▶ _TASK DETAILS_
Copy out each line containing "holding" from the entries below.

▶ _EXERCISE INPUT_
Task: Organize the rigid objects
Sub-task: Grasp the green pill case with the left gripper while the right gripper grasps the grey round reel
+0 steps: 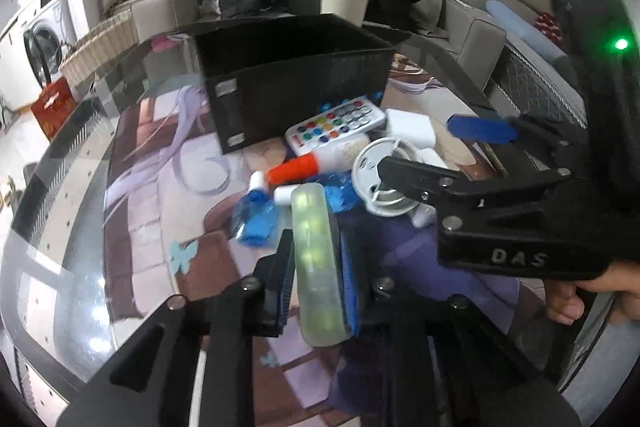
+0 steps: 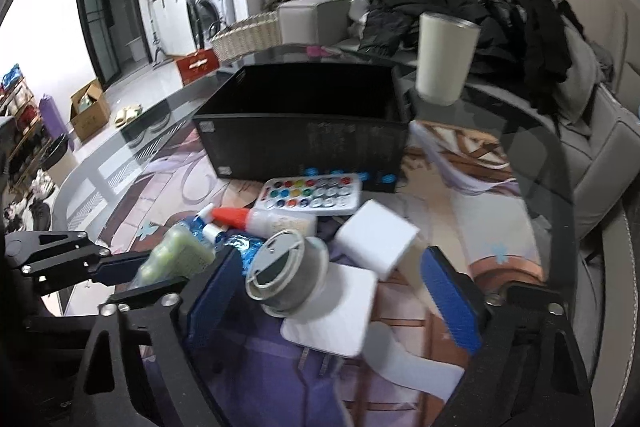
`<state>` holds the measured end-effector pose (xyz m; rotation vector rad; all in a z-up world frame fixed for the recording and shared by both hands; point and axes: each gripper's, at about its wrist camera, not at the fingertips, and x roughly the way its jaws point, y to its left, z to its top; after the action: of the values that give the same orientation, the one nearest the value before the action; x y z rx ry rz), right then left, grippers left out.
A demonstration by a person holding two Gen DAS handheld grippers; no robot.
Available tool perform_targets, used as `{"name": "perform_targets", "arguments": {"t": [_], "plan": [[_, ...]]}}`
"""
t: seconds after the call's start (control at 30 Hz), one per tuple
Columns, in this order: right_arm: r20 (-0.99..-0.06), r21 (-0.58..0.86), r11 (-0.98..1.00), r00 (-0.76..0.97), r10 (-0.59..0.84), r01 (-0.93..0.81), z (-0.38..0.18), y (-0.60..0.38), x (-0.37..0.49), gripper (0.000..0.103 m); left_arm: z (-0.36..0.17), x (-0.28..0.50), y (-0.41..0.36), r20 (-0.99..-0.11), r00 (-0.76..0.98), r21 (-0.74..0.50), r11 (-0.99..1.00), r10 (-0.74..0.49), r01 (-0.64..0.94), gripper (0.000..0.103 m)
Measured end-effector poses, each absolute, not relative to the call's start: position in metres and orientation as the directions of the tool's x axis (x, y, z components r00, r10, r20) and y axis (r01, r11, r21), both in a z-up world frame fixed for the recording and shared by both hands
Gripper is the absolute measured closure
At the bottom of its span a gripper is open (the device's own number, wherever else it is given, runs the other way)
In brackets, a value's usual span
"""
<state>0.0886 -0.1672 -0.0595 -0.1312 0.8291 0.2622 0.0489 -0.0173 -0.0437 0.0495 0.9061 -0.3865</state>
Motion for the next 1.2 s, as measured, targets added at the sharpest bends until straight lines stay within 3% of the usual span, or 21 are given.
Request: {"name": "perform_targets", "arguments": {"t": [0.2,0.4,0.57,0.83,1.0,1.2], "plan": [[-0.784,-0.012,0.953,0.594,0.180,-0.304,-0.077,-0.151,0.093,0.024,-0.051,0.046,-0.013,-0.793,0.503,-0.168,0.917,-0.344,0.362,0.083],[-0.780,-0.019,0.942,0.594,0.195,-0.334,-0.077,-0.138,0.091,0.040,-0.058,0.044,-0.018,-0.814,0.480,-0.155,0.918,-0.328,0.365,0.085],[-0.782,0.008,0.926,0.574,0.241,-0.377,-0.073,-0.139,0.085,0.064,-0.046,0.038,-0.018,-0.799,0.530,-0.076,0.922,-0.283,0.379,0.088],[-0.803,0.073,0.884,0.499,0.327,-0.462,-0.071,-0.134,0.062,0.068,-0.056,0.029,-0.008,-0.833,0.482,-0.095,0.928,-0.272,0.360,0.088],[-0.808,0.033,0.838,0.479,0.344,-0.545,-0.074,-0.113,0.045,0.068,-0.056,0.028,-0.005,-0.835,0.485,-0.080,0.930,-0.259,0.358,0.088],[-0.826,0.090,0.857,0.442,0.349,-0.508,-0.084,-0.115,0.062,0.059,-0.058,0.029,0.001,-0.842,0.479,-0.083,0.936,-0.249,0.341,0.088]]}}
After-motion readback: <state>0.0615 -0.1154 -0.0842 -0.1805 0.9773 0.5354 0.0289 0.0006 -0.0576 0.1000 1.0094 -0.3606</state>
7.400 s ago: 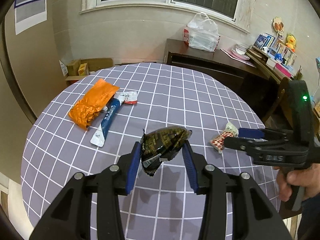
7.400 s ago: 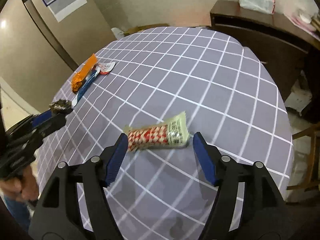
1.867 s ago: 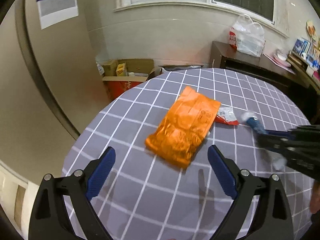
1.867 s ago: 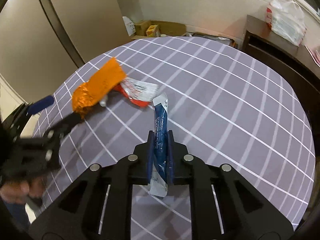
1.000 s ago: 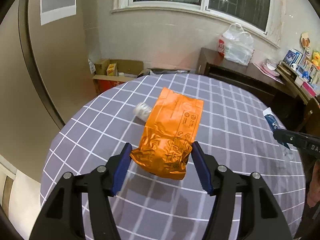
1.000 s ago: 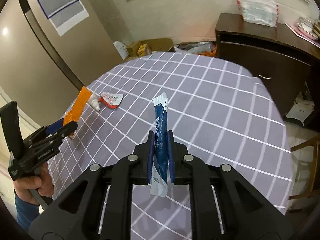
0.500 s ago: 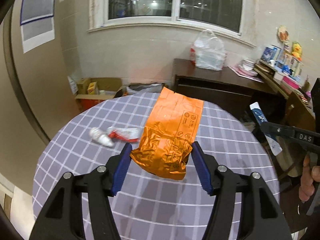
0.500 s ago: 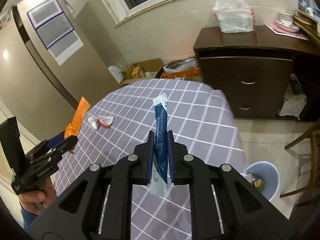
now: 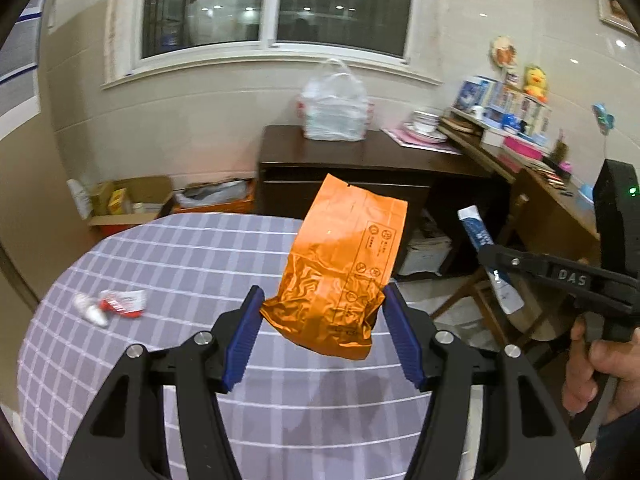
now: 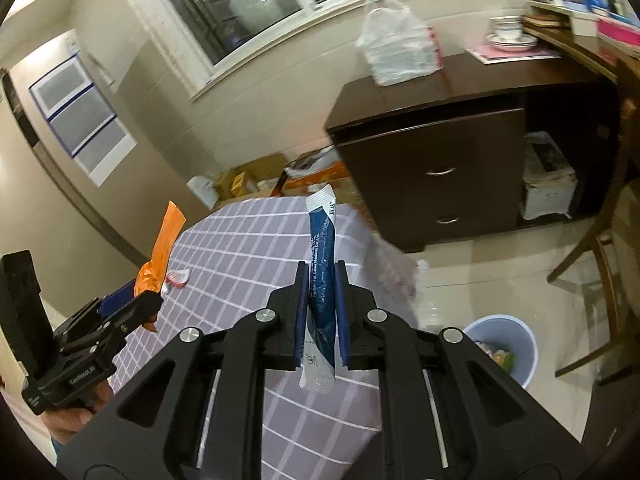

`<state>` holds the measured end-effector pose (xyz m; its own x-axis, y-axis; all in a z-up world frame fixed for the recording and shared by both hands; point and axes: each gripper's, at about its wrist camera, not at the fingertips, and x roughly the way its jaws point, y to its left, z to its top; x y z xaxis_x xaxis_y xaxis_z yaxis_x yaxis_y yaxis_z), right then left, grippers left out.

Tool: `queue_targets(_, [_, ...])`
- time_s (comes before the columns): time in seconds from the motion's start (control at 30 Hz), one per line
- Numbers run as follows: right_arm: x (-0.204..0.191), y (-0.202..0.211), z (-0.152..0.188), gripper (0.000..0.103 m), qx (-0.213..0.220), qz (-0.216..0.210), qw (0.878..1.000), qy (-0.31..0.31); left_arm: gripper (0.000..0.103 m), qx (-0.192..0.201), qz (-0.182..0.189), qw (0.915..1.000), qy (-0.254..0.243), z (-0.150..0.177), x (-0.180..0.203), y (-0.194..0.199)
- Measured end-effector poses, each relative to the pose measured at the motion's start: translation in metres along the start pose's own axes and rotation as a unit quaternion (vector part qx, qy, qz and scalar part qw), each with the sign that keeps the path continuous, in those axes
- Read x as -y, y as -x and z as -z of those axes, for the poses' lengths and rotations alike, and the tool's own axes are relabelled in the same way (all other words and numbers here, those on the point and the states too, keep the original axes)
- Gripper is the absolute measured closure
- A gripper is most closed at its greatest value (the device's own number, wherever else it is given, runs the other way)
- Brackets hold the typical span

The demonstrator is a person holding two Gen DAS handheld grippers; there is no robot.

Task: Collect trash
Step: 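Carry the tube and bag to the wastebasket and open both tools to drop them, then return both tools to the table above the remaining trash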

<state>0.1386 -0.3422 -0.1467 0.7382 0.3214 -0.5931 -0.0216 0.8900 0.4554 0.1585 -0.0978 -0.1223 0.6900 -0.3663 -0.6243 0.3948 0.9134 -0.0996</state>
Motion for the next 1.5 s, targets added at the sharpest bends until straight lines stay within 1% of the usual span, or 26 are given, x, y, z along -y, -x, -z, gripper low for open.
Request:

▶ _SOLUTION FOR THIS EXERCISE_
A demonstration by a person holding two Gen DAS handheld grippers; no robot.
The demonstrator is a person holding two Gen DAS handheld grippers; there is no robot.

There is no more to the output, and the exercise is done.